__ACTIVITY__.
Look through the entries below and extract exactly the lines from the one containing "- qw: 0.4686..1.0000" through the one containing "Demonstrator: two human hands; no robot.", ends included.

:: EXERCISE INPUT ::

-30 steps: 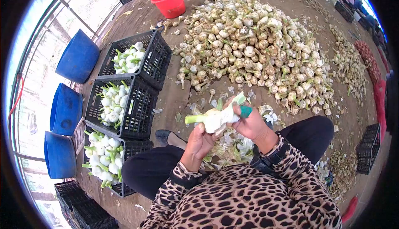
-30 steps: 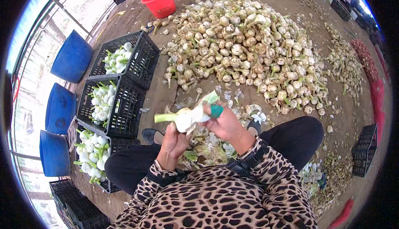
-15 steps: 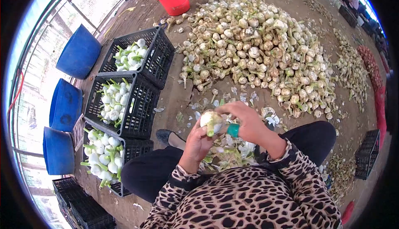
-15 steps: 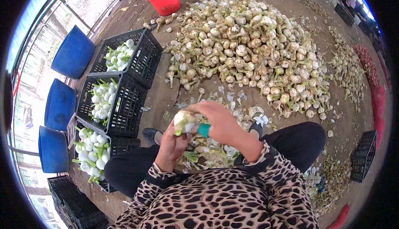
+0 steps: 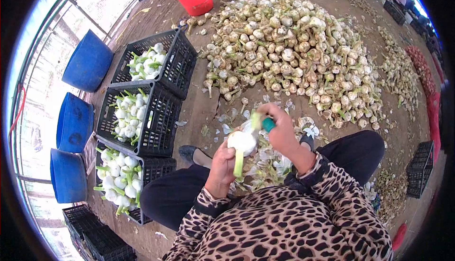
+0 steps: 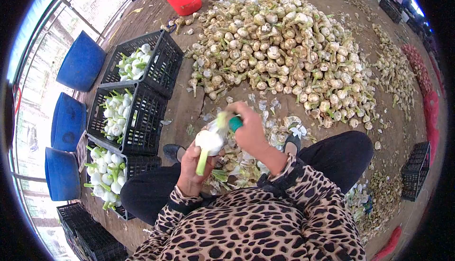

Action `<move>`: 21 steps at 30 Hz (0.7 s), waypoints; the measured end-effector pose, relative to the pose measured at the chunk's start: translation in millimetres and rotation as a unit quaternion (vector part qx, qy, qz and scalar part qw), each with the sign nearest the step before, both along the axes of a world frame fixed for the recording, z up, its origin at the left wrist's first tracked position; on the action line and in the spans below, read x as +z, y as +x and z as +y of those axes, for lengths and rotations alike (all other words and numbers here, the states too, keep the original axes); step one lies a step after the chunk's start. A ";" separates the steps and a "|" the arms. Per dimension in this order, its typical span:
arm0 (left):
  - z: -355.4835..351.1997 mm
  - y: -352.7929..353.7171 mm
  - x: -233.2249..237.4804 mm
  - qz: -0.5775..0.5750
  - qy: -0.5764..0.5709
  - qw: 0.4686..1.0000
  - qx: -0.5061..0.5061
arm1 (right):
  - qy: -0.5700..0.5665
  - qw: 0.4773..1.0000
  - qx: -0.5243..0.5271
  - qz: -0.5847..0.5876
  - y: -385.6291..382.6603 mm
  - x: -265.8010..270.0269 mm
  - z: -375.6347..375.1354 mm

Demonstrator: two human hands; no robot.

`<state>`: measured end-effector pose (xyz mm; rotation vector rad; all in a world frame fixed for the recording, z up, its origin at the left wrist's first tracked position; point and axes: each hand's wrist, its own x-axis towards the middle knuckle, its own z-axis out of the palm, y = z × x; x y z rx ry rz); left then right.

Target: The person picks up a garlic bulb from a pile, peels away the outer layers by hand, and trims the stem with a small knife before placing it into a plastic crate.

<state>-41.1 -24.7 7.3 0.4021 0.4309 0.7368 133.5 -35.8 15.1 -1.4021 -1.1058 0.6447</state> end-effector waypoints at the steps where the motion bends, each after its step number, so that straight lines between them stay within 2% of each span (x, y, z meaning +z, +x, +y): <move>1: 0.4 1.1 4.6 0.030 0.014 0.999 -0.008 | -0.065 0.998 -0.012 0.015 9.4 -9.0 2.8; 3: -1.1 3.4 9.6 0.090 0.041 0.995 -0.022 | -0.195 0.979 -0.034 0.043 26.3 -16.9 5.4; 4: -2.9 3.6 1.0 0.063 0.046 0.997 -0.003 | -0.215 0.974 -0.055 -0.037 33.4 -15.5 5.0; 6: -3.0 5.0 -0.2 0.095 0.032 0.994 0.037 | -0.251 0.943 -0.096 -0.195 42.3 -8.5 4.2; 8: 1.1 3.9 -5.1 0.138 0.042 0.987 0.068 | -0.106 0.965 0.015 -0.238 30.5 0.1 -8.9; 10: 1.5 3.5 -4.2 0.151 0.045 0.984 0.084 | 0.031 0.950 0.111 -0.292 21.7 20.6 -15.0; 12: 1.5 3.6 -7.8 0.140 0.061 0.985 0.075 | 0.050 0.947 0.135 -0.289 10.8 19.9 -15.8; 14: -1.8 8.3 -5.2 0.156 0.030 0.983 0.087 | 0.061 0.943 0.136 -0.297 1.7 14.2 -16.9; 17: -2.0 7.1 -7.8 0.149 0.024 0.985 0.084 | 0.115 0.902 0.130 -0.395 -3.3 12.8 -16.5; 21: -5.2 7.3 -7.1 0.157 0.026 0.986 0.059 | 0.116 0.869 0.131 -0.463 -3.1 17.0 -14.1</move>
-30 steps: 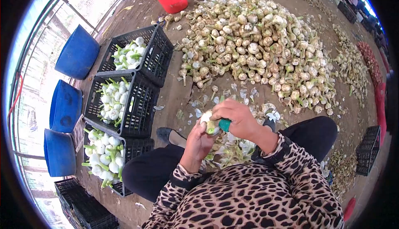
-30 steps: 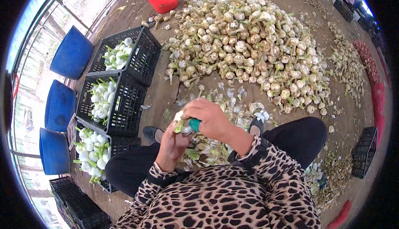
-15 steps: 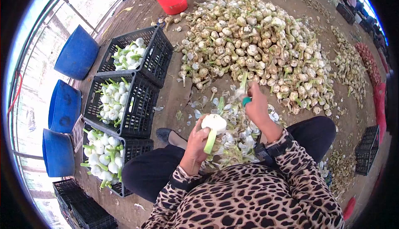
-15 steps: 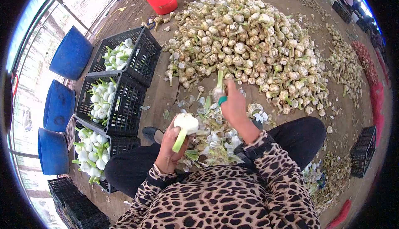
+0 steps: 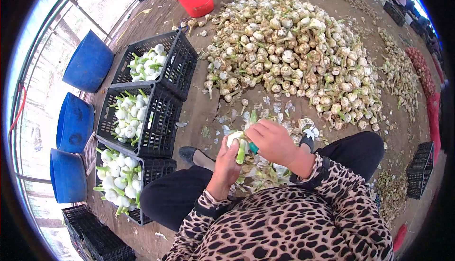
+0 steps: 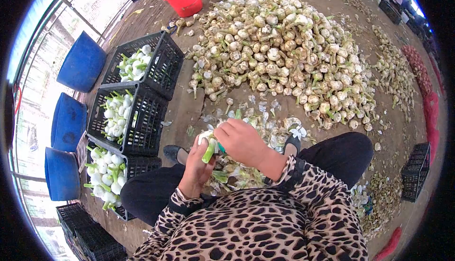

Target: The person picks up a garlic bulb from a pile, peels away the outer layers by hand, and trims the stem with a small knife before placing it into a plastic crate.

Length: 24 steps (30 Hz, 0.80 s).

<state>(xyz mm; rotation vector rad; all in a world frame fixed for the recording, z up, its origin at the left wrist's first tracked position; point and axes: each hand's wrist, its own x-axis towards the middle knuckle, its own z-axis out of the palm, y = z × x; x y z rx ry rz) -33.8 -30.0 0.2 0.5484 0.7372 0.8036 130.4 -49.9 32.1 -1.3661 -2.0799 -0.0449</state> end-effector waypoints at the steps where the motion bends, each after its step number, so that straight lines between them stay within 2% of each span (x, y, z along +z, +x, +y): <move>1: -0.1 -1.0 1.9 0.003 -0.003 1.000 -0.016 | -0.002 1.000 -0.006 -0.006 1.8 -1.4 1.6; 3: 1.7 -5.2 5.6 0.009 -0.007 0.999 -0.048 | -0.005 1.000 -0.017 -0.019 7.9 -9.6 8.0; 7: 0.1 -7.9 4.6 -0.018 0.037 0.996 -0.083 | -0.104 0.987 -0.107 -0.064 35.5 -35.7 16.0; 10: 2.7 -6.1 2.6 0.002 0.032 0.999 -0.027 | -0.220 0.971 -0.094 0.021 35.2 -38.4 4.4; 11: 3.8 -5.0 -0.2 0.004 0.027 1.000 -0.008 | -0.290 0.948 -0.096 0.087 31.8 -27.0 2.6; 14: 6.7 -3.5 -8.2 -0.024 0.037 0.999 0.004 | -0.163 0.960 -0.061 0.218 20.1 -11.9 -5.2; 17: 5.6 -1.2 -5.0 -0.035 0.013 0.999 -0.024 | -0.065 0.977 -0.026 0.202 4.3 -8.6 -8.0; 24: 0.9 1.5 3.1 -0.011 -0.003 1.000 -0.010 | -0.010 0.999 0.007 0.051 5.2 -8.8 -5.7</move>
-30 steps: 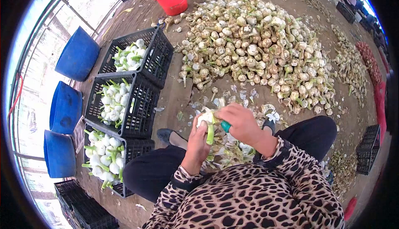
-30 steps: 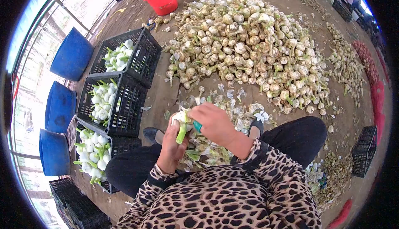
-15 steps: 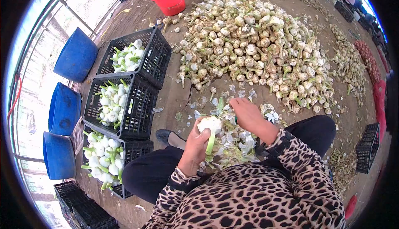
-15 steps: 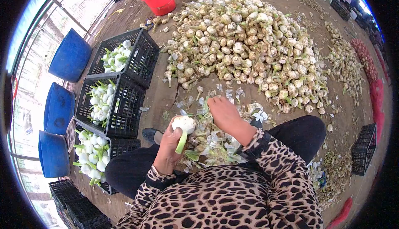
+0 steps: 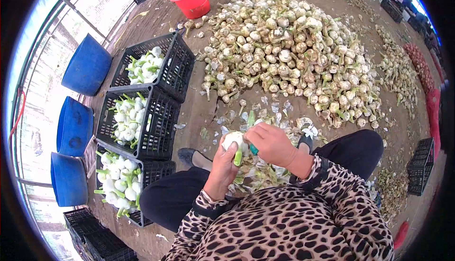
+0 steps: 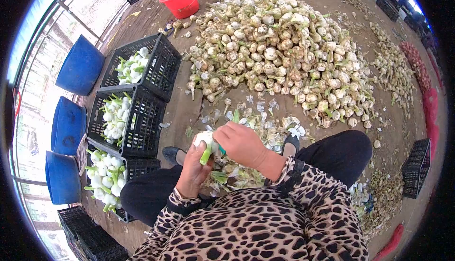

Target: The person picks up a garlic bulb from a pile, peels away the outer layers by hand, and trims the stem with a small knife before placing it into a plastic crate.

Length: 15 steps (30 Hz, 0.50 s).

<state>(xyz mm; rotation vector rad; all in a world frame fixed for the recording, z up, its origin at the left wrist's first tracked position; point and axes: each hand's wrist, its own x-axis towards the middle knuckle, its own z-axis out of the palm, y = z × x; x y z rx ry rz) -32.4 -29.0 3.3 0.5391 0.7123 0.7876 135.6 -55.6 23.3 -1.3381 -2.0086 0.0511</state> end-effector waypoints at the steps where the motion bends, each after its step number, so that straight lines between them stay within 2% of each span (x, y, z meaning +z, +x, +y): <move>1: 1.4 -2.4 1.8 0.007 -0.006 1.000 -0.017 | 0.001 1.000 0.002 -0.016 0.8 1.7 -0.7; 5: 0.7 -7.1 7.3 0.055 0.002 0.990 -0.134 | -0.002 0.997 -0.053 -0.048 14.5 0.5 9.9; 8: -1.8 -3.3 15.7 0.074 0.037 0.989 -0.125 | -0.053 0.989 -0.110 -0.079 25.0 -13.3 17.3; 9: -0.9 -2.8 18.5 0.076 0.016 0.990 -0.122 | -0.073 0.988 -0.100 -0.088 27.3 -11.9 18.0; 12: 0.4 0.5 14.3 0.058 0.097 0.990 -0.079 | -0.180 0.956 -0.170 -0.158 36.3 -22.4 12.3; 15: 7.4 -0.9 -4.8 0.159 0.248 0.954 -0.049 | -0.360 0.922 -0.111 -0.085 37.8 -16.7 2.4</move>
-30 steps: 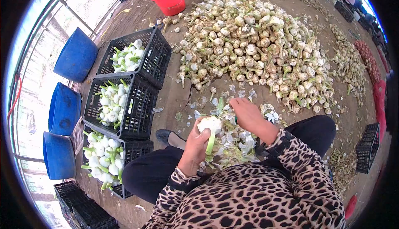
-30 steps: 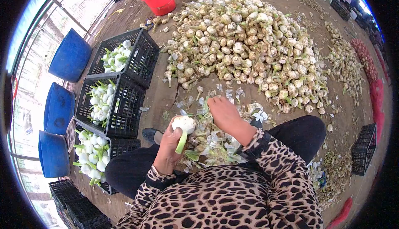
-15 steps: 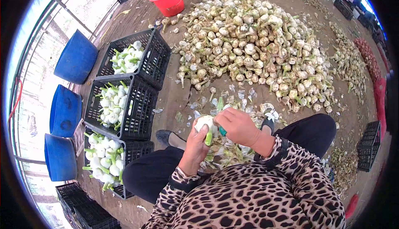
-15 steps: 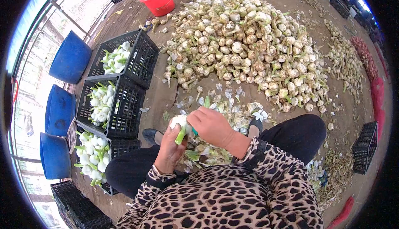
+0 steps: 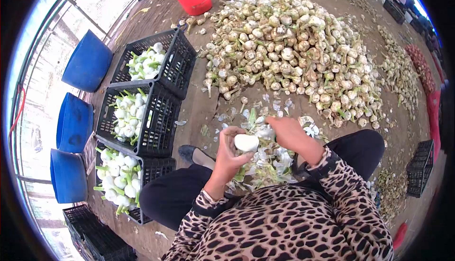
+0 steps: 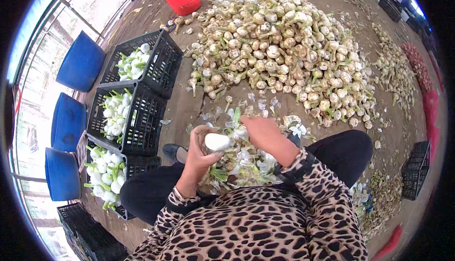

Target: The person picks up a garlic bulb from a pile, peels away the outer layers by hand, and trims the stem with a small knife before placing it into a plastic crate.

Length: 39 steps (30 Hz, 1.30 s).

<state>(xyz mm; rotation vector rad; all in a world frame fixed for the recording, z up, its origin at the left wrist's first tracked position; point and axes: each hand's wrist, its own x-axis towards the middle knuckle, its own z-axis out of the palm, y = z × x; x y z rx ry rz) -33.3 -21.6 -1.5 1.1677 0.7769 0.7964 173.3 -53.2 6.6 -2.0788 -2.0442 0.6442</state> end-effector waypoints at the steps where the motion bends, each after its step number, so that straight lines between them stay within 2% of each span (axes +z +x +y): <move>1: -0.2 -1.1 -0.1 0.075 0.059 0.995 -0.004 | 0.015 0.996 -0.022 0.083 -2.7 5.0 -2.6; 3: 2.7 -3.5 12.3 0.231 0.182 0.956 0.007 | 0.048 0.965 -0.045 0.253 -14.5 11.5 0.5; 4: 1.8 -5.2 17.4 0.316 0.208 0.926 -0.002 | 0.079 0.929 -0.051 0.357 -19.7 6.0 -0.7; 5: 2.0 -6.4 -4.3 0.335 0.196 0.922 -0.007 | 0.086 0.921 -0.036 0.377 -25.2 10.9 -0.1; 6: 0.2 -9.0 -19.0 0.309 0.235 0.921 -0.011 | 0.079 0.913 -0.032 0.399 -27.9 3.4 5.2; 7: 2.2 -11.2 -10.5 0.260 0.306 0.914 -0.052 | 0.049 0.918 -0.043 0.391 -25.5 -8.9 9.8; 8: -3.2 -5.3 -24.0 0.256 0.348 0.902 -0.008 | 0.070 0.931 -0.061 0.353 -26.8 -10.9 16.3; 9: -1.1 -1.9 -6.3 0.204 0.242 0.947 -0.062 | 0.043 0.969 -0.051 0.237 -24.7 -6.4 20.6; 10: -2.3 -2.7 -0.2 0.182 0.210 0.960 -0.039 | 0.095 0.976 -0.031 0.194 -23.5 -19.7 20.0; 12: -1.0 -6.6 -6.8 0.155 0.160 0.975 0.006 | 0.045 0.942 -0.047 0.329 -16.7 -47.5 20.0; 14: -0.1 -10.0 -15.2 0.155 0.114 0.980 0.059 | -0.034 0.845 -0.122 0.519 -36.9 -34.0 15.0; 15: 0.3 -13.3 -16.8 0.161 0.074 0.983 0.046 | -0.075 0.778 -0.161 0.602 -44.9 -32.2 11.9; 17: 4.9 -21.9 -17.0 0.175 -0.003 0.984 0.022 | -0.096 0.802 -0.061 0.586 -57.1 -43.5 15.6; 18: 4.5 -22.9 -27.7 0.151 0.001 0.988 0.039 | -0.109 0.772 -0.086 0.621 -67.6 -38.0 16.3; 21: 11.0 -24.7 -52.3 0.184 -0.011 0.978 0.097 | -0.197 0.680 -0.168 0.686 -76.0 -50.9 33.9; 22: 9.1 -18.4 -83.9 0.129 0.030 0.973 0.188 | -0.258 0.646 -0.229 0.681 -73.4 -57.5 41.4; 23: 9.2 -33.1 -44.1 0.067 -0.107 0.976 0.175 | -0.273 0.642 -0.263 0.666 -78.2 -52.3 45.6; 24: 11.0 -31.2 -72.3 0.010 -0.057 0.973 0.225 | -0.291 0.633 -0.278 0.661 -74.8 -64.9 51.1; 25: 14.9 -34.9 -61.6 0.014 -0.070 0.959 0.275 | -0.309 0.624 -0.292 0.656 -70.7 -77.3 56.2; 26: 15.9 -36.6 -34.5 -0.027 -0.118 0.943 0.309 | -0.312 0.619 -0.302 0.654 -62.3 -100.1 62.3; 27: 15.4 -34.9 -33.1 -0.091 -0.149 0.923 0.342 | -0.354 0.588 -0.309 0.658 -57.0 -123.5 77.1; 28: 14.1 -41.1 -38.4 -0.111 -0.160 0.918 0.346 | -0.382 0.608 -0.309 0.624 -63.4 -128.3 97.6; 29: 13.9 -42.1 -24.6 -0.102 -0.188 0.913 0.348 | -0.380 0.597 -0.253 0.660 -64.8 -126.5 118.3; 30: 15.2 -41.1 -27.0 -0.117 -0.197 0.908 0.350 | -0.324 0.668 -0.209 0.637 -84.9 -81.3 143.9; 31: 13.7 -40.3 -31.0 -0.129 -0.211 0.902 0.354 | -0.326 0.652 -0.161 0.666 -94.6 -68.8 180.4; 32: 15.0 -40.5 -36.0 -0.120 -0.196 0.908 0.350 | -0.332 0.577 -0.081 0.742 -104.0 -61.3 221.1; 34: 19.2 -41.2 -35.6 -0.120 -0.183 0.912 0.348 | -0.212 0.671 -0.033 0.710 -133.6 29.6 264.0; 35: 20.4 -41.9 -29.2 -0.132 -0.178 0.909 0.353 | -0.161 0.700 -0.080 0.691 -138.6 35.3 285.6; 36: 21.5 -40.7 -25.1 -0.164 -0.188 0.899 0.361 | -0.098 0.754 -0.099 0.642 -135.4 25.8 305.1; 37: 22.5 -40.8 -26.7 -0.148 -0.201 0.899 0.359 | -0.032 0.800 -0.109 0.589 -131.4 10.1 318.3; 39: 27.2 -44.6 -31.3 -0.112 -0.217 0.900 0.361 | -0.073 0.920 -0.057 0.381 -101.0 -48.6 324.7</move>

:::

__YOUR SOLUTION__.
  - qw: 0.4686..1.0000
  - qx: -0.5061..0.5061
arm1 (right):
  - qy: -0.5700..0.5665
  - qw: 0.4773..1.0000
  - qx: -0.5243..0.5271
  - qz: -0.5847..0.5876
  - y: -385.6291..382.6603 mm
  - x: -265.8010..270.0269 mm
  - z: -375.6347..375.1354 mm

Demonstrator: two human hands; no robot.

This finishes the output.